If it happens that we live in a warm, gentle climate under natural conditions of fecundity and leisure, the state of mind out of which we give birth to mythic images will reflect something of that character. If, however, we consider the state of mind of a harassed modern individual with no time to spare, surrounded by machines and machine processes, whose human functions are being taken over by robots, whose food is artificial, whose values are being chopped like celery in a “food-processor,” whose dominant emotions are a confused jumble of fear, unfocused anxiety and rage—and if these conditions are widespread enough and persist for long enough—then I’m guessing that the new mythic formulations emerging from such conditions will bear at least some of the earmarks of those conditions. In incipient myths will have passed through the “tornado,” in the midst of which their human vessels are tumbling.

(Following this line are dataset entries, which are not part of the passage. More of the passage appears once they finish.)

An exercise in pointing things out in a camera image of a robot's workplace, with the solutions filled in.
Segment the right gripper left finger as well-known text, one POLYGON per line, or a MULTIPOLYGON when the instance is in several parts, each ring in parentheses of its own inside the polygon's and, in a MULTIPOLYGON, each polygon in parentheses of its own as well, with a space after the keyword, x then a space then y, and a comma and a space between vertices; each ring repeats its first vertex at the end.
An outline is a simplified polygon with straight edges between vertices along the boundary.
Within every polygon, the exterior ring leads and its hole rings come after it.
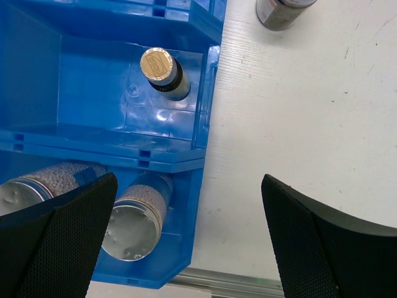
POLYGON ((107 173, 1 216, 1 297, 85 297, 117 189, 107 173))

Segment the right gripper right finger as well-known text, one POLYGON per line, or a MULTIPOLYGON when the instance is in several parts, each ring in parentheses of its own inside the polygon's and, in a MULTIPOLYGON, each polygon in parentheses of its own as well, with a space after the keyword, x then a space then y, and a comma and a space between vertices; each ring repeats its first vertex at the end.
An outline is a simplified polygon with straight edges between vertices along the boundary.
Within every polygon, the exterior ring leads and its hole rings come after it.
POLYGON ((267 174, 267 226, 285 297, 396 297, 396 229, 346 214, 267 174))

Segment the white bead shaker jar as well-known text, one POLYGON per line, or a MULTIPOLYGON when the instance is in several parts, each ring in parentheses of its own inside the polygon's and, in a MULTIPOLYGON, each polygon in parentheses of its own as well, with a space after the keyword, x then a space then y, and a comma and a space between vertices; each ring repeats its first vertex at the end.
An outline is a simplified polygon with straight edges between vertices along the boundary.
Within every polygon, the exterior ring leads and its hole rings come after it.
POLYGON ((95 163, 62 162, 1 184, 1 215, 47 201, 96 180, 106 168, 95 163))
POLYGON ((103 250, 121 261, 148 256, 161 237, 173 188, 168 174, 139 175, 114 203, 103 250))

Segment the yellow label sauce bottle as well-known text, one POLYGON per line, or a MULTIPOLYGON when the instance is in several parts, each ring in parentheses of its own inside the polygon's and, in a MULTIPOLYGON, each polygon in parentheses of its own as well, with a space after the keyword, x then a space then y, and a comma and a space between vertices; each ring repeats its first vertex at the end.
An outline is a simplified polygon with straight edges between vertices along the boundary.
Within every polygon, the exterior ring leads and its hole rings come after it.
POLYGON ((190 93, 191 83, 180 62, 161 47, 147 49, 140 68, 152 88, 170 101, 181 101, 190 93))

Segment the dark spice jar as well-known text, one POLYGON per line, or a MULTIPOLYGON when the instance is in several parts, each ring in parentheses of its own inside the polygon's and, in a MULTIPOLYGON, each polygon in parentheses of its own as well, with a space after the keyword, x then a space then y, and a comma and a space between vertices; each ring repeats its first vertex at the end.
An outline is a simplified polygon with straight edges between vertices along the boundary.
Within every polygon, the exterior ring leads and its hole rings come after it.
POLYGON ((268 29, 280 31, 289 28, 317 0, 257 0, 256 13, 268 29))

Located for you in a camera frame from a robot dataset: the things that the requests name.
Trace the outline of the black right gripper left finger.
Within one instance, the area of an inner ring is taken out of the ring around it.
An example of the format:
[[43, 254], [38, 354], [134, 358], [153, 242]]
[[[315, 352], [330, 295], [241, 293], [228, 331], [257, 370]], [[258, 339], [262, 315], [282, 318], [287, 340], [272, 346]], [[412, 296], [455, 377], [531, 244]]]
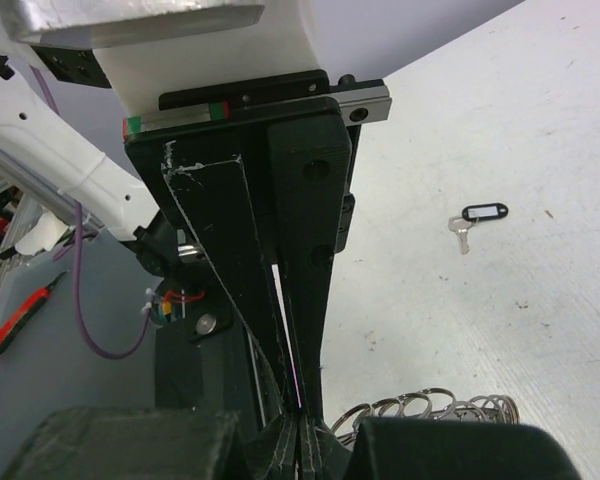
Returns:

My comment, then, about new myths being born out of “untold compressions of time” reflects that assumption. As Jung said in his letter to Sir Herbert Read, “The great problem of our time is that we don’t know what is happening to the world. . . . we have no dominants any more. They are in the future. Our values are shifting, everything loses its certainty . . . our only certainty is that the new world will be something different from what we were used to.”
No one knows what kind of mythic outcomes will emerge from our present psychic state, what will hatch from our harried egg. But there is no guarantee that those outcomes will be deep reflections peace, love and well-being. It could just as easily be a nightmarish future we are creating. In fact, there is much to indicate that will be the case. But I chose the image of a diamond being formed out of coal, at unimaginable pressures, because I found in that image a spark of hope (always a risk)—to recognize that out of the most impossible conditions something beautiful may still emerge.
But so much depends on how we all respond to the pressures of our age—these unholy compressions of time. If we let ourselves be enchained and dehumanized by them, by the pressures and mechanisms of stress on every side, there may be no “diamonds” for our future tiaras. Hence, each person faces a great task.
At the end of his great letter, Jung said, “We have simply got to listen to what the psyche spontaneously says to us. What the dream, which is not manufactured by us, says is just so. . . . There is a fair chance of finding what we seek in our conscious world. Where else could it be?”
I couldn’t agree more.
I hope these ruminations give a little more substance to the image of myths born out of compressions of time.